What’s this SEER rating all about? Well, SEER stands for Seasonal Energy Efficiency Ratio and it’s the standard measurement of efficiency for air conditioning systems. Here’s more about SEER, how it works, and how it came to be today’s standard.
The History of SEER
Before there was SEER, there was EER – Energy Efficiency Ratio. Back in the 1980s, EER was a rating of cooling capacity as compared to the energy consumed by the air conditioner, expressed as BTUs per watt. The rating was third-party verified by the Air Conditioning and Refrigeration Institute to keep everyone honest. The larger the EER number, the better. Obviously 8 BTUs per watt is better than 7 BTUs per watt. An EER of 8 vs. 7 means 14% more BTUs for the same watt of energy consumed.
The original EER was like the EPA rating on your car for highway use. It was calculated using steady operation – no starts and stops. But start up and stopping weighs heavily on the efficiency of any mechanical device. So the government decided to adjust the rating to account for those variances in starting and stopping.
Today, SEER is an efficiency rating for air conditioners and air conditioning systems as deemed by the Air Conditioning, Heating, and Refrigeration Institute (AHRI).
Keith Hill, technical support manager at Minnesota Air, explains it as the annual average of the amount of cooling BTUs generated by the system for each watt of electrical energy consumed. Put simply, a SEER rating is determined by looking at the amount of cooling produced – or heat energy moved from inside to the outdoors (BTUs) – divided by the amount of electricity used (watts). Products with higher SEER ratings are more efficient.
“SEER comparison can be used to accurately estimate savings when you are in the market for an upgrade,” says Keith. “Your new system SEER divided by the old system SEER is a very accurate estimate of how much you will save.”
For example, if your new model is 16 SEER and your older model is 10 SEER, you divide 16 by 10 to equal 1.60. Put in percentages, that means your new system will provide 60 percent more BTUs into the home than the old system for the same electrical energy used, he says.
Proper SEER Achieved By Proper Installation
Keith reminds homeowners that a SEER value is only achieved if the whole system is replaced. That means you need the outdoor unit to be at the same SEER rating as the indoor unit in order to have it operate at peak efficiency.
“Some would have you believe that they can replace only the outdoor unit and you will realize the rated SEER value, but there is no rated SEER value on just the outdoor unit,” he says. “A new outdoor unit with an old indoor unit (A-coil or evaporator coil) is an unknown – there is no way of knowing what the system efficiency will be.
He suggests getting the rating in writing to make sure you are getting what you are paying for – either the manufacturer’s specification sheet or a certificate from AHRI. Most utilities require a certificate from AHRI before they issue an efficiency rebate, but as a buyer, you should too.
Another important item to understand about SEER ratings is that you really need to get it installed by a professional who knows what they are doing in order to achieve that rating.

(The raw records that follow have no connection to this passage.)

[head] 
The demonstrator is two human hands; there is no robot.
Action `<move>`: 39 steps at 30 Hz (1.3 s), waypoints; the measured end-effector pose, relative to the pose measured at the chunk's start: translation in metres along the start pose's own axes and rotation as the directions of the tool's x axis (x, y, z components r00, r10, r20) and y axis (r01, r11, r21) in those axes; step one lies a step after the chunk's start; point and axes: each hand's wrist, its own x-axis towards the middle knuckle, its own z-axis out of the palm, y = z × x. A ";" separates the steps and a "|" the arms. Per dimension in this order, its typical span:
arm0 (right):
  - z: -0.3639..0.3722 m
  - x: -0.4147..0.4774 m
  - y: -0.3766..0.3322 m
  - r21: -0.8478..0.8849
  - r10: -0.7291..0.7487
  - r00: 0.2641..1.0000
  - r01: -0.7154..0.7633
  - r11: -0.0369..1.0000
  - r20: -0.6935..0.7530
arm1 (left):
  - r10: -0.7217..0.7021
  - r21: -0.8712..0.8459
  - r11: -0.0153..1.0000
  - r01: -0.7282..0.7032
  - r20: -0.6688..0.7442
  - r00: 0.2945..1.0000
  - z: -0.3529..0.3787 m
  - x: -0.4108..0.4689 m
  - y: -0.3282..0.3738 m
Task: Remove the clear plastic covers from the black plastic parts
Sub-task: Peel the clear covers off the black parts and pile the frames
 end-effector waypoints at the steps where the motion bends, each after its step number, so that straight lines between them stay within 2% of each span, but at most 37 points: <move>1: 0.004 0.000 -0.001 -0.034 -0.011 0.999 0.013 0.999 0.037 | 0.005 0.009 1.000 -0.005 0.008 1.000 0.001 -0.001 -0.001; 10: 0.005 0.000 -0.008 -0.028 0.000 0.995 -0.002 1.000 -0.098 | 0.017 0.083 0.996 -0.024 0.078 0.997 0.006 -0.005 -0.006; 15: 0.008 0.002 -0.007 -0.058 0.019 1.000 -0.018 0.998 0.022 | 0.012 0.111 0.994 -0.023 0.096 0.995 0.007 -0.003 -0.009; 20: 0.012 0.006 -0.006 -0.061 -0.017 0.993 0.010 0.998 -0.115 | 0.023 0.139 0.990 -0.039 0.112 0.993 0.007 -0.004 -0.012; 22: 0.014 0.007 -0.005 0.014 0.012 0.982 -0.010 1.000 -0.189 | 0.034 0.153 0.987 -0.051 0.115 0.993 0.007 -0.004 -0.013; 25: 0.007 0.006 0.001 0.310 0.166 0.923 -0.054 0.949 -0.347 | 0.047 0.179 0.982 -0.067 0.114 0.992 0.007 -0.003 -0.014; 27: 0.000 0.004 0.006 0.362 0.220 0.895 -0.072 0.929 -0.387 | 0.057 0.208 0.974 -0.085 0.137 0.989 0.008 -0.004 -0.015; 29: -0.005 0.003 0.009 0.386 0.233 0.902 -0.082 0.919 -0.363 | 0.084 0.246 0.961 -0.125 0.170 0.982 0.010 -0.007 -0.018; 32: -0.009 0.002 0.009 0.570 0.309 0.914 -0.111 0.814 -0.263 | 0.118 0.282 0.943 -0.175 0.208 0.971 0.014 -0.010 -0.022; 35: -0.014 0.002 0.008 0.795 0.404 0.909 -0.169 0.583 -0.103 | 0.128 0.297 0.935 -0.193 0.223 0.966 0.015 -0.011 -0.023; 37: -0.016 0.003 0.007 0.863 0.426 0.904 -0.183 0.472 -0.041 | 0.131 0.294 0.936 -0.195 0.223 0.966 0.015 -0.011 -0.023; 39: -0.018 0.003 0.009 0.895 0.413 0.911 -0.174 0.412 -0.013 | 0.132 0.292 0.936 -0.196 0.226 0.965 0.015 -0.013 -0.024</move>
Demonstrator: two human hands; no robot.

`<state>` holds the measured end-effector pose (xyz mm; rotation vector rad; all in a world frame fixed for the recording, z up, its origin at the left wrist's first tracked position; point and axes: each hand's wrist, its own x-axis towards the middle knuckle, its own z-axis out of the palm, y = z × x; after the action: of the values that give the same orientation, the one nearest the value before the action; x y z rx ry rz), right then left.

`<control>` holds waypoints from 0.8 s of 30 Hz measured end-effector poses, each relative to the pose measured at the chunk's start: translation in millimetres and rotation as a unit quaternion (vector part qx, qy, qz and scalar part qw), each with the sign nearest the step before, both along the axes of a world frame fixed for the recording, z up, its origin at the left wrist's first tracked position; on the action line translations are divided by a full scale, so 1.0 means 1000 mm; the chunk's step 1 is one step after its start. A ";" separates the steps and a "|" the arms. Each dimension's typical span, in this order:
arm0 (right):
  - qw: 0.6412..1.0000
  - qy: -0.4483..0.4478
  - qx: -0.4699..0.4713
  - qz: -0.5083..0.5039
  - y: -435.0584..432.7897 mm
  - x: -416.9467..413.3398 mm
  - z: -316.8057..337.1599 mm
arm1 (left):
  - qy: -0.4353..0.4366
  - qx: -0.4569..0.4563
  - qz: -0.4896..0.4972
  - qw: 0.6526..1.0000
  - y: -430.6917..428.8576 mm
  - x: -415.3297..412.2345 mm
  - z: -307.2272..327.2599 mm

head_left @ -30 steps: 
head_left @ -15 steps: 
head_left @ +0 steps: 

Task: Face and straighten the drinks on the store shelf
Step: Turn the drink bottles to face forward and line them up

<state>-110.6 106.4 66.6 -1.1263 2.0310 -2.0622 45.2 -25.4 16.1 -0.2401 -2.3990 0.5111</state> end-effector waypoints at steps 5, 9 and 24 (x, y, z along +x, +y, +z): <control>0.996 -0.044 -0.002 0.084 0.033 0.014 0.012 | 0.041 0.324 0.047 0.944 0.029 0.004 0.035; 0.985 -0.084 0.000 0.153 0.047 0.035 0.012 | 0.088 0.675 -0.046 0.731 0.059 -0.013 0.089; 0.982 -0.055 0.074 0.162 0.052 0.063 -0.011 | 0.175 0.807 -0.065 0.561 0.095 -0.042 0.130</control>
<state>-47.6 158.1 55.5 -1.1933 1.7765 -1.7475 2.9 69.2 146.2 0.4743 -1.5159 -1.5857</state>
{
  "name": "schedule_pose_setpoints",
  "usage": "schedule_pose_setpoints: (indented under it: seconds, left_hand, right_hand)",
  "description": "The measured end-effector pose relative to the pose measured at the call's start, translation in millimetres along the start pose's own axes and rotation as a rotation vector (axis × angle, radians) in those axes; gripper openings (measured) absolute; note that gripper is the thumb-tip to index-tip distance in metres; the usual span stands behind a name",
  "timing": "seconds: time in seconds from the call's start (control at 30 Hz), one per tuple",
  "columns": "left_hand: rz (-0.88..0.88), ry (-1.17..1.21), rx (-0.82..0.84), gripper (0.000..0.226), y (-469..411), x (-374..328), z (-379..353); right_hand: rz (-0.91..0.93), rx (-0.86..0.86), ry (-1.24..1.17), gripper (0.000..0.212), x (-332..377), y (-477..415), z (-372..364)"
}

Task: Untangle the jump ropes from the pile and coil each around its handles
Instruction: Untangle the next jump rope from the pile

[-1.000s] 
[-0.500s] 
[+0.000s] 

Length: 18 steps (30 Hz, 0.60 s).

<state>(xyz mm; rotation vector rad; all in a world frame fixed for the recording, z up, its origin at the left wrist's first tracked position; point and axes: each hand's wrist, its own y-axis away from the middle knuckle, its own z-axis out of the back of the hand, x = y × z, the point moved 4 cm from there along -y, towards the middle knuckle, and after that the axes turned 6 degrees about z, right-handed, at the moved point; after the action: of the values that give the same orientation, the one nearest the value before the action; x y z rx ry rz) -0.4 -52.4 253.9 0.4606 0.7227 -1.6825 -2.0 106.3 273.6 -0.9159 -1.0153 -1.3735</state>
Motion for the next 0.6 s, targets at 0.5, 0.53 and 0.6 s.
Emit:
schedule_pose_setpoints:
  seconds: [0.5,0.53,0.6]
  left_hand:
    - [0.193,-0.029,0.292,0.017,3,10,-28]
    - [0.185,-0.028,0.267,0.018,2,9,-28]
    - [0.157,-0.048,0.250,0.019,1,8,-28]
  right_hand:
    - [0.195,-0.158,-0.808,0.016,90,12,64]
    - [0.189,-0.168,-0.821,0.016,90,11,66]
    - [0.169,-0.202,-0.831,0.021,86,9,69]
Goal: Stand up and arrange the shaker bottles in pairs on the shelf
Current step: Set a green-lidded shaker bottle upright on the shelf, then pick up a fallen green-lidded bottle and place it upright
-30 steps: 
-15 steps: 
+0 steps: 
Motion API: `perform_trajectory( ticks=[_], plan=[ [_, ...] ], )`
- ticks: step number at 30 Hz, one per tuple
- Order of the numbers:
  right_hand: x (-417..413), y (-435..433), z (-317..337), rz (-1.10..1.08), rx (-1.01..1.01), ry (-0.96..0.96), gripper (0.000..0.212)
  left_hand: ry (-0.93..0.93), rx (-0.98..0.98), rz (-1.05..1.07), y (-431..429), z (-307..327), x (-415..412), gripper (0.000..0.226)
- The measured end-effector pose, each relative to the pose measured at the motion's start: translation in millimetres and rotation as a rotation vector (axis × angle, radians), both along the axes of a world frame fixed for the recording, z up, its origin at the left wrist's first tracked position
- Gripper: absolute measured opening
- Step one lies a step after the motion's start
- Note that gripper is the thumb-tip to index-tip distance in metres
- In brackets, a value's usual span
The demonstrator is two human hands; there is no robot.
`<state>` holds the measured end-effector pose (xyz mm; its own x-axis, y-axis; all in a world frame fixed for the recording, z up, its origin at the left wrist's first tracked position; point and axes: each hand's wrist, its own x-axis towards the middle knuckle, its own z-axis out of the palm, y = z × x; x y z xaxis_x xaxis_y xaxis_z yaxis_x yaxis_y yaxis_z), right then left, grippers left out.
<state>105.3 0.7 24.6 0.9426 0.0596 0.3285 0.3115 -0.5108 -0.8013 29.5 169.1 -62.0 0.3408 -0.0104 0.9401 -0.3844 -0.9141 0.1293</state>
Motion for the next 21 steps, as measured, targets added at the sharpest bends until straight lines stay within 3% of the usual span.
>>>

The technician should not only install it correctly with the rated airflow, but also the proper refrigerant charge, Keith says.
“System efficiency can be affected by as much as 25 percent if the refrigerant charge is off by 10 percent. This is why you hire a pro that has the training and the credentials to prove it.”
Buyer Be Aware
With split systems – central air conditioners and heat pumps – there is a potential “gotcha.” The two major components must be “matched” to achieve the advertised SEER rating. The outdoor unit and the indoor coil must be an AHRI-matched combination. Your contractor or installer should be able to provide you with a certificate that shows the specific model of both components and the resulting rating.
An unscrupulous contractor could try to sell you a high-efficiency air conditioner while using your existing coil. Or, sell you an inexpensive new coil and tell you it’s matched to the higher SEER value. But in both cases you’d be getting something less efficient. It may work just fine, but it will not be what you paid for. If the components are matched, there's a certificate available – always ask for it.
Do You NEED A Product With A Higher SEER Rating?
Most basic AC models sold today have much higher SEER rating compared to the basic models from a few decades ago. In fact, according to the Department of Energy, “today's best air conditioners use 30% to 50% less energy to produce the same amount of cooling as air conditioners made in the mid-1970s. Even if your air conditioner is only 10 years old, you may save 20% to 40% of your cooling energy costs by replacing it with a newer, more efficient model.”